[1/5] mmc: sdhci-of-arasan: Fix SDHCI_RESET_ALL for CQHCI

Message ID 20221017205610.1.I29f6a2189e84e35ad89c1833793dca9e36c64297@changeid
State New
Headers
Series mmc: sdhci controllers: Fix SDHCI_RESET_ALL for CQHCI |

Commit Message

Brian Norris Oct. 18, 2022, 3:57 a.m. UTC
  SDHCI_RESET_ALL resets will reset the hardware CQE state, but we aren't
tracking that properly in software. When out of sync, we may trigger
various timeouts.

It's not typical to perform resets while CQE is enabled, but one
particular case I hit commonly enough: mmc_suspend() -> mmc_power_off().
Typically we will eventually deactivate CQE (cqhci_suspend() ->
cqhci_deactivate()), but that's not guaranteed -- in particular, if
we perform a partial (e.g., interrupted) system suspend.

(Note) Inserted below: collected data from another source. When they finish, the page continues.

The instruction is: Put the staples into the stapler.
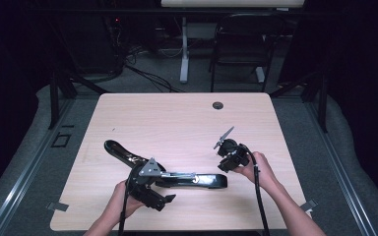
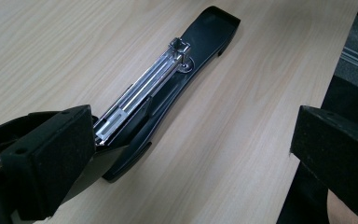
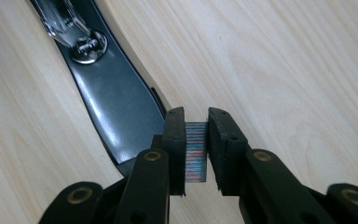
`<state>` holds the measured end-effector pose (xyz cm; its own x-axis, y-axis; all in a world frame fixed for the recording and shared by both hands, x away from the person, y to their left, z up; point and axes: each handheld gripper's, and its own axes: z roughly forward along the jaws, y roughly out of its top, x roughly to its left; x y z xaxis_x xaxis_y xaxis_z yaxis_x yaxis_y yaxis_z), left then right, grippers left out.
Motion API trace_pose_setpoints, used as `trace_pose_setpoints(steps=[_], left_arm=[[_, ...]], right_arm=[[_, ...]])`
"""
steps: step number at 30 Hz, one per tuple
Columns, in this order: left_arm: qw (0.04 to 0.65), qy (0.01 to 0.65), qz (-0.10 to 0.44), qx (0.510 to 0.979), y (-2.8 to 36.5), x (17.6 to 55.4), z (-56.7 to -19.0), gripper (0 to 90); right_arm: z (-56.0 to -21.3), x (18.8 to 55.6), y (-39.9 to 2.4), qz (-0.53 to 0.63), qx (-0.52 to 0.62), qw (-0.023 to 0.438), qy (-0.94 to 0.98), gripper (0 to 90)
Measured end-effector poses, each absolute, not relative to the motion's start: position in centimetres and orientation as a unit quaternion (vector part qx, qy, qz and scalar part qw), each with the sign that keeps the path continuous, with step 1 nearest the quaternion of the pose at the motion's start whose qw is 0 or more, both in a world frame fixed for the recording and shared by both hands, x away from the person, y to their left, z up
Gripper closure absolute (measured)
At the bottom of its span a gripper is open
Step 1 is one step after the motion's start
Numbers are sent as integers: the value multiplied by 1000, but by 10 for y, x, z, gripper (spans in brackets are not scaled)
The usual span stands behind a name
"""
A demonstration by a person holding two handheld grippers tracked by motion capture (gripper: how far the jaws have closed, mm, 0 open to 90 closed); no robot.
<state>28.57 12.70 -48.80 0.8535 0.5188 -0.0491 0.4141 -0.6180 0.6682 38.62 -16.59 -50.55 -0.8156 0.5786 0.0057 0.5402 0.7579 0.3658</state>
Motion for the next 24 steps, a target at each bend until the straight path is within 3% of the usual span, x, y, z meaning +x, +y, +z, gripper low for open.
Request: trace_pose_setpoints(steps=[10,24], left_arm=[[353,263,76,895,132,281,-489,1],[362,263,66,892,132,285,-492,1]], right_arm=[[-495,384,-150,200,268,66,940,778],[-498,397,-117,206,231,50,950,778]])
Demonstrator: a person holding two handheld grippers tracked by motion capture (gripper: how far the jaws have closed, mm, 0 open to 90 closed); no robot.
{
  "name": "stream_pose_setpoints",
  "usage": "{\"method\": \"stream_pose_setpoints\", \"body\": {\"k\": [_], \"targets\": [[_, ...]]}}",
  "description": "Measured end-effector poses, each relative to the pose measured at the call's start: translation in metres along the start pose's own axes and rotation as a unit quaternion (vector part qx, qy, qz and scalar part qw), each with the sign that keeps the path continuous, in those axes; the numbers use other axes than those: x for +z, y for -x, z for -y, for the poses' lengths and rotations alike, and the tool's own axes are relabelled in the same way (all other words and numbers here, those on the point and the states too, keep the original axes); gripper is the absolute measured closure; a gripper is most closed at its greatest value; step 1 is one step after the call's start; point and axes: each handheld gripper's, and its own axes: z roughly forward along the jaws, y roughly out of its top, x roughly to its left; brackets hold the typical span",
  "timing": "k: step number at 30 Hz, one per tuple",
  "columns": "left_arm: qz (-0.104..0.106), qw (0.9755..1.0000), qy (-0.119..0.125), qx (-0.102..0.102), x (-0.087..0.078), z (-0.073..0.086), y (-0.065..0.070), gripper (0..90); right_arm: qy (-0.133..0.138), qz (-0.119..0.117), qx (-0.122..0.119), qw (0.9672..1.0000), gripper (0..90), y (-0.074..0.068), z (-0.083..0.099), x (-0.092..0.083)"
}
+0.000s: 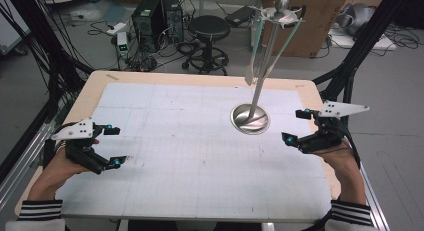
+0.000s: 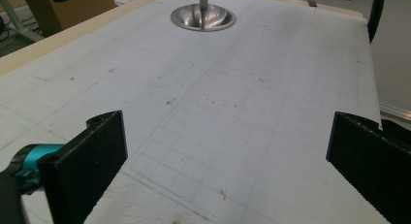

The same bug was already found and fixed for two other drivers, in v5.7
and v5.9:

5cf583f1fb9c mmc: sdhci-msm: Deactivate CQE during SDHC reset
df57d73276b8 mmc: sdhci-pci: Fix SDHCI_RESET_ALL for CQHCI for Intel GLK-based controllers

The latter is especially prescient, saying "other drivers using CQHCI
might benefit from a similar change, if they also have CQHCI reset by
SDHCI_RESET_ALL."

So like these other patches, deactivate CQHCI when resetting the
controller. Also, move around the DT/caps handling, because
sdhci_setup_host() performs resets before we've initialized CQHCI. This
is the pattern followed in other SDHCI/CQHCI drivers.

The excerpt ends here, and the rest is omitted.